We are one of the largest apparel companies in the world, with a heritage dating back over 120 years. Our portfolio of brands includes our own brands, Van Heusen, Calvin Klein, IZOD, Arrow, G.H. Bass & Co. and Bass, and our licensed brands, Geoffrey Beene, Kenneth Cole New York, Kenneth Cole Reaction, BCBG Max Azria, BCBG Attitude, MICHAEL Michael Kors, Sean John, Chaps and Donald J. Trump Signature Collection. Importantly, our acquisition of Calvin Klein, Inc. and certain related companies in February 2003 provided us with an additional platform for growth in revenues and profitability. This acquisition, and to a lesser extent, our acquisition of the Arrow tradename in December 2004, also further diversified our business model by providing growth opportunities from strong and highly profitable licensing streams which do not require investments in working capital.

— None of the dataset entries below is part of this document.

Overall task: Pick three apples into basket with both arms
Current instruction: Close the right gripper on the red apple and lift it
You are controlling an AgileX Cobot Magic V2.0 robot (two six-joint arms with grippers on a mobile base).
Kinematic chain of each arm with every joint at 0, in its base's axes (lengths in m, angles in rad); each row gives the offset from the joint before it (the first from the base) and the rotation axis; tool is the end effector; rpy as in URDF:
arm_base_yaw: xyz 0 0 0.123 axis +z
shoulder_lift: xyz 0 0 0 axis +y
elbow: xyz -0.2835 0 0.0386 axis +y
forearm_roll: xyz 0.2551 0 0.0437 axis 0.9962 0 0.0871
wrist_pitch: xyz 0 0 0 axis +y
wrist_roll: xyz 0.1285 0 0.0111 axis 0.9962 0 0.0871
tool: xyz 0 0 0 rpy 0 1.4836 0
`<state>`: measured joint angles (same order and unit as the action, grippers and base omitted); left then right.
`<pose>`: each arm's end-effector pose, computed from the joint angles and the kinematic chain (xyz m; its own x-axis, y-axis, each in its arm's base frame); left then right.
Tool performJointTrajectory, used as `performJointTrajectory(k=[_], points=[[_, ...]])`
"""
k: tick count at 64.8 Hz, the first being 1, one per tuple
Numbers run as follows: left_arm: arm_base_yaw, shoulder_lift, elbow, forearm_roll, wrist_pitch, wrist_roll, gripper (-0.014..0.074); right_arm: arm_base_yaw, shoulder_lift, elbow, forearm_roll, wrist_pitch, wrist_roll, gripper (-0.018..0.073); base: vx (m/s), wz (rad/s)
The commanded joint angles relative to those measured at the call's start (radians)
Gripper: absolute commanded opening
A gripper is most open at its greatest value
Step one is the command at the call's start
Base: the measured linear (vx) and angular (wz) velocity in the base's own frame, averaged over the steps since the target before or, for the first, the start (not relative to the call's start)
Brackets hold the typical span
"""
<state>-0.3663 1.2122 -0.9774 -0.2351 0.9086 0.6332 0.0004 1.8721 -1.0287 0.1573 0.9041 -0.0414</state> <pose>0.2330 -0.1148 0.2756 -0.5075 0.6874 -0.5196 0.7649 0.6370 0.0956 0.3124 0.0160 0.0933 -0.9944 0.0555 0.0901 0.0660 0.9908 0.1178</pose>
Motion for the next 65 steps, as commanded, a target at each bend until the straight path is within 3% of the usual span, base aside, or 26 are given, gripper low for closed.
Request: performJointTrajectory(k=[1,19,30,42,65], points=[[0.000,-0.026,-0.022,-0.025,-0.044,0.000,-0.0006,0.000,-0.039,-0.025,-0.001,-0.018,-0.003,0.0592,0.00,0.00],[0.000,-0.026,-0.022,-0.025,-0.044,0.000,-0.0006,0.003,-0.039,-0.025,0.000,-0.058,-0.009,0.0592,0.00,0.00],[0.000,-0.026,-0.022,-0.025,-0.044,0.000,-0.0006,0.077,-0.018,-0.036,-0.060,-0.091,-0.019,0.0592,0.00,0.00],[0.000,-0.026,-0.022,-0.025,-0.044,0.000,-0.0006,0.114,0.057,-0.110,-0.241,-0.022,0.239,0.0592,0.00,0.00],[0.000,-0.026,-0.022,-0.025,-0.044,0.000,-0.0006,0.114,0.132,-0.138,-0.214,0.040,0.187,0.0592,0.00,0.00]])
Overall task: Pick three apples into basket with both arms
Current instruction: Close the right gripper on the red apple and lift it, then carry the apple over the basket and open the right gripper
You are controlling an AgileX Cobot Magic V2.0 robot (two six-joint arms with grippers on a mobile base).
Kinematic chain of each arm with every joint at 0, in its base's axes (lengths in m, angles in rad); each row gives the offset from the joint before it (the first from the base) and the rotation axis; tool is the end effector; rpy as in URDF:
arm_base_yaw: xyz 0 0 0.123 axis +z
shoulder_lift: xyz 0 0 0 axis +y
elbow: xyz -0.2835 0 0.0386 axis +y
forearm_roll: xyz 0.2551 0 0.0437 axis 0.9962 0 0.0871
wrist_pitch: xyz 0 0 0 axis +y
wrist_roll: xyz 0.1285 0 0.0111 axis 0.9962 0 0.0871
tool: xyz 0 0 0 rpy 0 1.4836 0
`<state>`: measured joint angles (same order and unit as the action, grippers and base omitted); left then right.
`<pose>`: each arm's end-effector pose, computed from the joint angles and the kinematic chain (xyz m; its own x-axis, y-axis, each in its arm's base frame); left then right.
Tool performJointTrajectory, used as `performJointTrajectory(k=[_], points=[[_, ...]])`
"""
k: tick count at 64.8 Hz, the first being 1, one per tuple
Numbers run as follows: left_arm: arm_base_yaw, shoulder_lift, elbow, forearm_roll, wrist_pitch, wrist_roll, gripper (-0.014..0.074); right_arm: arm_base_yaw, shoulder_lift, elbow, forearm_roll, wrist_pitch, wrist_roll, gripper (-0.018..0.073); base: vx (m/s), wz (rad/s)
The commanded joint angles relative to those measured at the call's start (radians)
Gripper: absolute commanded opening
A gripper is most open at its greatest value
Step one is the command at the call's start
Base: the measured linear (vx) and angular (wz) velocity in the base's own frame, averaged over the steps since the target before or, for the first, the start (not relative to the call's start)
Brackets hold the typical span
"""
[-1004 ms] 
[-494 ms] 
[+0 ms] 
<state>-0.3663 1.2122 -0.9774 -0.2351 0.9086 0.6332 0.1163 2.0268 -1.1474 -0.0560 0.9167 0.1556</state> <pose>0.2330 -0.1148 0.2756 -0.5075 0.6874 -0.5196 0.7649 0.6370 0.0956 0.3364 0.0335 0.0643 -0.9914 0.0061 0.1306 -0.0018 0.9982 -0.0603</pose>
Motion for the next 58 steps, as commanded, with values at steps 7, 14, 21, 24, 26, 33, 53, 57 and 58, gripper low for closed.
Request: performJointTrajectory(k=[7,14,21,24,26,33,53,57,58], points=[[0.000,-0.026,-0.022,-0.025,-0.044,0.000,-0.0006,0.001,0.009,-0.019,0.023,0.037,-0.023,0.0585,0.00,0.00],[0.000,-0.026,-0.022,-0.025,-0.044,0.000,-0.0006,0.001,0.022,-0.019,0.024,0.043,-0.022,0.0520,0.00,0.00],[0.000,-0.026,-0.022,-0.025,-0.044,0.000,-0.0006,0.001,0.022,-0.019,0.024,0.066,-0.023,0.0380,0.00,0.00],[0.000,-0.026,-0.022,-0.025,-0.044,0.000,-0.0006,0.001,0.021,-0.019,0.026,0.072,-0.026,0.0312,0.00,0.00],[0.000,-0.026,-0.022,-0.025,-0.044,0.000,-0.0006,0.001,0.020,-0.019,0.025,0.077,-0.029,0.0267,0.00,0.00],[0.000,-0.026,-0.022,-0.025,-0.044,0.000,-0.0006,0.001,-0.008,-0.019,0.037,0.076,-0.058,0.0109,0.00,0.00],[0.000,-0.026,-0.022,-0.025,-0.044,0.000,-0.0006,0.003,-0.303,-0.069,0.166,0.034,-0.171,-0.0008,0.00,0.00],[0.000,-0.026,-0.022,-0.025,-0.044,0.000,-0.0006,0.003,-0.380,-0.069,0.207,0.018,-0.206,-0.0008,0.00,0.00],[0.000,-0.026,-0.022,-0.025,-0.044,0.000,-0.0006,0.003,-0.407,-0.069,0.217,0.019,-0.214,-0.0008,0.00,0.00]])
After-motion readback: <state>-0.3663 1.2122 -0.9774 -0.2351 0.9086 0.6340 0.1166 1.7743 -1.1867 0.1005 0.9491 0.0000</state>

Our historical strategy has been to manage and market a portfolio of nationally recognized brands across multiple product categories, through multiple channels of distribution and at multiple price points. This strategy was enhanced by the Calvin Klein acquisition, which provides us with one of the most famous designer names in the world. Through that transaction, we acquired a solid base of licensed businesses offering a broad range of products globally under multiple Calvin Klein brands in a range of price points. Equally important, we also have a significant opportunity to broaden the reach of the Calvin Klein brands through growth of existing businesses and entry into new businesses, both directly by us and through licensees. This additional diversification, in terms of product, positioning, business model and opportunity has not only enhanced our growth prospects, but has also further moderated our risk to a downturn in any one of our businesses.

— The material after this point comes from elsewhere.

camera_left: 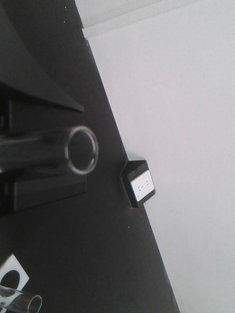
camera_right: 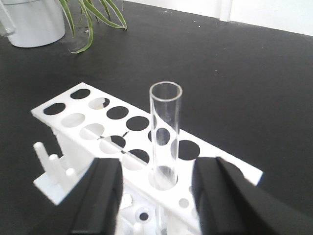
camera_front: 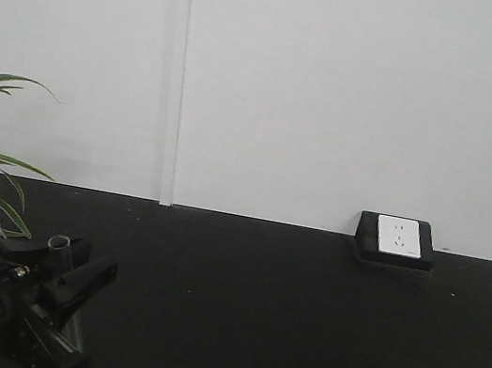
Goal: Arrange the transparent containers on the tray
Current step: 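Reach the right gripper to the other clear tube and grasp it, then lift both held tubes up out of the rack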
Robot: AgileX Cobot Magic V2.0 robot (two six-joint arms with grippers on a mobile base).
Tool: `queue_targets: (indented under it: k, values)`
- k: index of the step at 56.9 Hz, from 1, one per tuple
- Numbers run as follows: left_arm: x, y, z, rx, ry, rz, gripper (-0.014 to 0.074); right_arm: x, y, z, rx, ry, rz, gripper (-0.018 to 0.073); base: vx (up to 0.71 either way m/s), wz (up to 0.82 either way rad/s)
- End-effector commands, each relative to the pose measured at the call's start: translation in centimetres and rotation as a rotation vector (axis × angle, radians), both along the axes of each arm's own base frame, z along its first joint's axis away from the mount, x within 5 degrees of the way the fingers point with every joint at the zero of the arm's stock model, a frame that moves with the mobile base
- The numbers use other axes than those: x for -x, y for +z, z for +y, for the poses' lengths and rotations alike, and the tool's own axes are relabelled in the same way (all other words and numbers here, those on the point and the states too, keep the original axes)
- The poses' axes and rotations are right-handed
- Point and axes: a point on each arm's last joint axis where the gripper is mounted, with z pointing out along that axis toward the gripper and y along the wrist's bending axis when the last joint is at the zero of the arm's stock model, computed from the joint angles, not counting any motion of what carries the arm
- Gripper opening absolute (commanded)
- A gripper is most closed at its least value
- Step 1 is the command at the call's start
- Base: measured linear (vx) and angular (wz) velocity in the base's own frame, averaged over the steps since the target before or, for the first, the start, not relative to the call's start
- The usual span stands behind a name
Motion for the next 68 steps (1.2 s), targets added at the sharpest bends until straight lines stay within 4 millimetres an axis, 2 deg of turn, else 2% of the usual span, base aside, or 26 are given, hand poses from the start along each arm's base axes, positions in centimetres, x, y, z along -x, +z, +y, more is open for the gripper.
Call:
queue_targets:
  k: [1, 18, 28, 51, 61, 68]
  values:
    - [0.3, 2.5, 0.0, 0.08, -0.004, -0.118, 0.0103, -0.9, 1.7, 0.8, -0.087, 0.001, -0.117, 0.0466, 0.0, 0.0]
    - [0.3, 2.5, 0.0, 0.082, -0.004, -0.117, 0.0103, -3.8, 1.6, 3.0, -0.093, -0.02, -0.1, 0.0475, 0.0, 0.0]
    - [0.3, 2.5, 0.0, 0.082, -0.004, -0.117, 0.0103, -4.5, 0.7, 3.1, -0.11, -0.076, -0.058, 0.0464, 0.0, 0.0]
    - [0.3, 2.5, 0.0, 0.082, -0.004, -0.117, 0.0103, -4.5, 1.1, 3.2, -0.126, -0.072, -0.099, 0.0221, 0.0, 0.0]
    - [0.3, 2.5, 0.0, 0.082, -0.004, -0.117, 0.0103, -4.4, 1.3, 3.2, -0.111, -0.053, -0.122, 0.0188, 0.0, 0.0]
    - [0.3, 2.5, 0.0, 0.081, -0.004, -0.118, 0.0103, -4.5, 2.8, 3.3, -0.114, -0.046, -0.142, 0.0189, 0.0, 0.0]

We continue to leverage our sourcing, warehousing, distribution and information technology expertise across all of our brands, which creates both operational efficiencies, as well as the ability to respond rapidly to changes in sales trends and customer demands.
OPERATIONS OVERVIEW
We generate net sales from (i) the wholesale distribution of men's dress shirts and sportswear, principally under the brand names Van Heusen, IZOD, Geoffrey Beene, Arrow, Kenneth Cole New York, Kenneth Cole Reaction, Calvin Klein, BCBG Max Azria, BCBG Attitude, MICHAEL Michael Kors, Chaps, Sean John and Donald J. Trump Signature Collection, which we introduced during the first quarter of 2005, as well as some private labels, and (ii) the sale, through approximately 700 company operated retail stores, of apparel, footwear and accessories under the brand names Van Heusen, IZOD, Geoffrey Beene, Bass and Calvin Klein. Our stores principally operate in an outlet format, except for three Calvin Klein image stores located in New York City, Dallas and Paris selling men's and women's high-end collection apparel and accessories, soft home furnishings and tableware. The Dallas store is currentl y expected to close in the fourth quarter of 2005.

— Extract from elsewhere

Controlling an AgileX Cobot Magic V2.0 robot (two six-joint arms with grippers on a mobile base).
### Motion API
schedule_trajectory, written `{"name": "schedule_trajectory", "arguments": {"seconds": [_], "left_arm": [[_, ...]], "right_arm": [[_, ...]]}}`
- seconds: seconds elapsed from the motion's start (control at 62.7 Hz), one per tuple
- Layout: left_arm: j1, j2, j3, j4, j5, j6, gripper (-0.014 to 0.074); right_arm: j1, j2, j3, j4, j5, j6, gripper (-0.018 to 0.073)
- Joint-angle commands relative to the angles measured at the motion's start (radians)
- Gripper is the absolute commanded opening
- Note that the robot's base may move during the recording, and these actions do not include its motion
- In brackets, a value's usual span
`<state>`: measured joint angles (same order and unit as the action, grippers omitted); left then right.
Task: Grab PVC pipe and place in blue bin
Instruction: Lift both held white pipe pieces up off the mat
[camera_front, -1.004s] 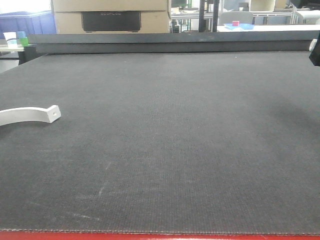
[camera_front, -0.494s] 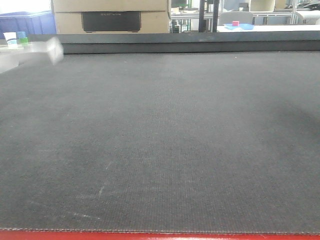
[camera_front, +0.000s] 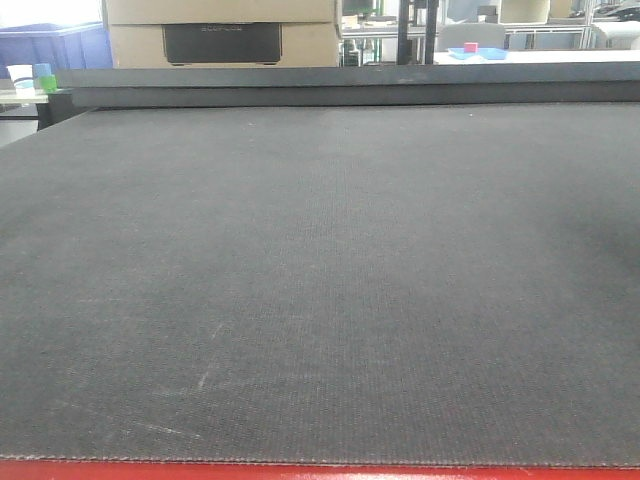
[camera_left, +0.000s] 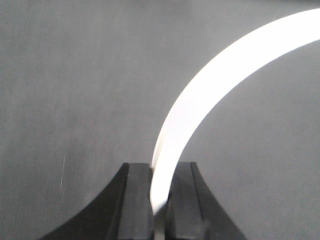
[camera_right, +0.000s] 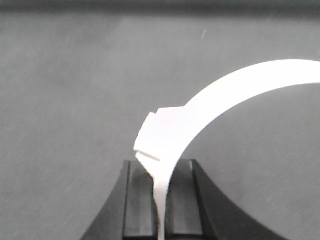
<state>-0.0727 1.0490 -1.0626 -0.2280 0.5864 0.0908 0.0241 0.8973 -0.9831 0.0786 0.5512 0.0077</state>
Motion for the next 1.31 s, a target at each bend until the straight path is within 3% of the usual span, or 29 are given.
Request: {"name": "schedule_trajectory", "arguments": {"seconds": [0.0, 0.191, 0.733, 1.291], "left_arm": [[-0.026, -0.070, 0.058, -0.014, -0.135, 0.013, -0.0111], [-0.034, -0.179, 0.193, -0.014, -0.297, 0.013, -0.0111], [-0.032, -0.256, 0.210, -0.014, -0.357, 0.013, -0.0111], [-0.032, -0.255, 0.210, -0.014, -0.357, 0.013, -0.0111]], "right_arm": [[0.000, -0.081, 0.070, -0.038, -0.102, -0.008, -0.0167], [0.000, -0.202, 0.192, -0.052, -0.112, -0.008, -0.0167], [0.000, -0.262, 0.195, -0.052, -0.267, -0.008, -0.0167], [0.000, -0.262, 0.195, -0.050, -0.267, -0.008, -0.0167]]}}
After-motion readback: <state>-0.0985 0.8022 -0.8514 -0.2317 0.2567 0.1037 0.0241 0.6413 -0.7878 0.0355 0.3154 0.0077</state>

We generate royalty and other revenues from fees for licensing the use of our trademarks. In the first half of 2005, Calvin Klein royalty and other revenues comprised 85.1% of total royalty and other revenues. Calvin Klein royalty and other revenues are derived under licenses and other arrangements primarily for jeans, underwear, fragrances, eyewear, watches, table top and soft home furnishings. In December 2004, we acquired the companies that own and license the Arrow tradename, which is generating additional royalty and other revenues in 2005.
In the first half of 2005, net sales were 89.6% and royalty and other revenues were 10.4% of our total revenues.
Gross profit on total revenues is total revenues less cost of goods sold. We include as cost of goods sold costs of production and procurement of product, including inbound freight, inspection and internal transfer costs. Since there is no cost of goods sold associated with royalty and other revenues, 100% of such revenues is included in gross profit. Due to the above factors, our gross profit may not be comparable to that of other entities.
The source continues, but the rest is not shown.